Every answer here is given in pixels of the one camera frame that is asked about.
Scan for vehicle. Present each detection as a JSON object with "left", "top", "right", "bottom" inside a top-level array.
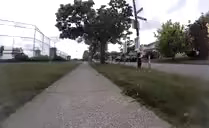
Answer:
[{"left": 114, "top": 50, "right": 139, "bottom": 63}]

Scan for grey concrete sidewalk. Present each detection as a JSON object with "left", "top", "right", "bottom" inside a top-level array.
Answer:
[{"left": 1, "top": 61, "right": 173, "bottom": 128}]

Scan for large dark tree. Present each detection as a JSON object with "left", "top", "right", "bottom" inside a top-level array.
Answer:
[{"left": 55, "top": 0, "right": 135, "bottom": 65}]

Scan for pole with signs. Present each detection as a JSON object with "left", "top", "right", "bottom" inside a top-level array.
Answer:
[{"left": 131, "top": 0, "right": 148, "bottom": 70}]

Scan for building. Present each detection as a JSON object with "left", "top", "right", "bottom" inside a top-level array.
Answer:
[{"left": 141, "top": 41, "right": 160, "bottom": 60}]

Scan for grass verge strip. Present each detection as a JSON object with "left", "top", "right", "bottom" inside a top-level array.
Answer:
[{"left": 89, "top": 62, "right": 209, "bottom": 128}]

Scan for light green tree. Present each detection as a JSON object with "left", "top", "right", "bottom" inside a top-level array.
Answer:
[{"left": 154, "top": 19, "right": 192, "bottom": 61}]

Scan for grass field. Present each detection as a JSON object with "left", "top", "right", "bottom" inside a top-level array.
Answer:
[{"left": 0, "top": 61, "right": 82, "bottom": 124}]

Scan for grey asphalt road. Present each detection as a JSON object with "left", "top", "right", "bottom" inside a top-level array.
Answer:
[{"left": 109, "top": 61, "right": 209, "bottom": 83}]

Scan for tall chain-link fence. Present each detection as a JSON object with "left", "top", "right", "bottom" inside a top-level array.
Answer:
[{"left": 0, "top": 18, "right": 72, "bottom": 62}]

## [GOAL OF THE EXERCISE]
Repeat the material above in full and exactly, omitting the pictures.

## [SOLUTION TO THE EXERCISE]
Every answer here is given in pixels of the one camera frame that is asked about.
Scan for vehicle. Present each detection as a JSON object with "left", "top", "right", "bottom" inside a top-level array.
Answer:
[{"left": 114, "top": 50, "right": 139, "bottom": 63}]

Scan for grey concrete sidewalk. Present each detection as a JSON object with "left", "top", "right", "bottom" inside a top-level array.
Answer:
[{"left": 1, "top": 61, "right": 173, "bottom": 128}]

Scan for large dark tree. Present each detection as a JSON object with "left", "top", "right", "bottom" inside a top-level array.
Answer:
[{"left": 55, "top": 0, "right": 135, "bottom": 65}]

Scan for pole with signs. Present each detection as a JSON object with "left", "top", "right", "bottom" inside a top-level array.
Answer:
[{"left": 131, "top": 0, "right": 148, "bottom": 70}]

Scan for building. Present each detection as a JSON object with "left", "top", "right", "bottom" inside a top-level array.
Answer:
[{"left": 141, "top": 41, "right": 160, "bottom": 60}]

Scan for grass verge strip. Present each detection as a JSON object with "left", "top", "right", "bottom" inside a top-level array.
Answer:
[{"left": 89, "top": 62, "right": 209, "bottom": 128}]

Scan for light green tree. Present each detection as a JSON object with "left", "top", "right", "bottom" inside a top-level array.
Answer:
[{"left": 154, "top": 19, "right": 192, "bottom": 61}]

Scan for grass field. Present each detection as a JSON object with "left", "top", "right", "bottom" inside a top-level array.
Answer:
[{"left": 0, "top": 61, "right": 82, "bottom": 124}]

Scan for grey asphalt road. Present each detection as a JSON object with "left", "top", "right", "bottom" inside a top-level array.
Answer:
[{"left": 109, "top": 61, "right": 209, "bottom": 83}]

Scan for tall chain-link fence. Present each detection as a JSON object with "left", "top", "right", "bottom" inside a top-level array.
Answer:
[{"left": 0, "top": 18, "right": 72, "bottom": 62}]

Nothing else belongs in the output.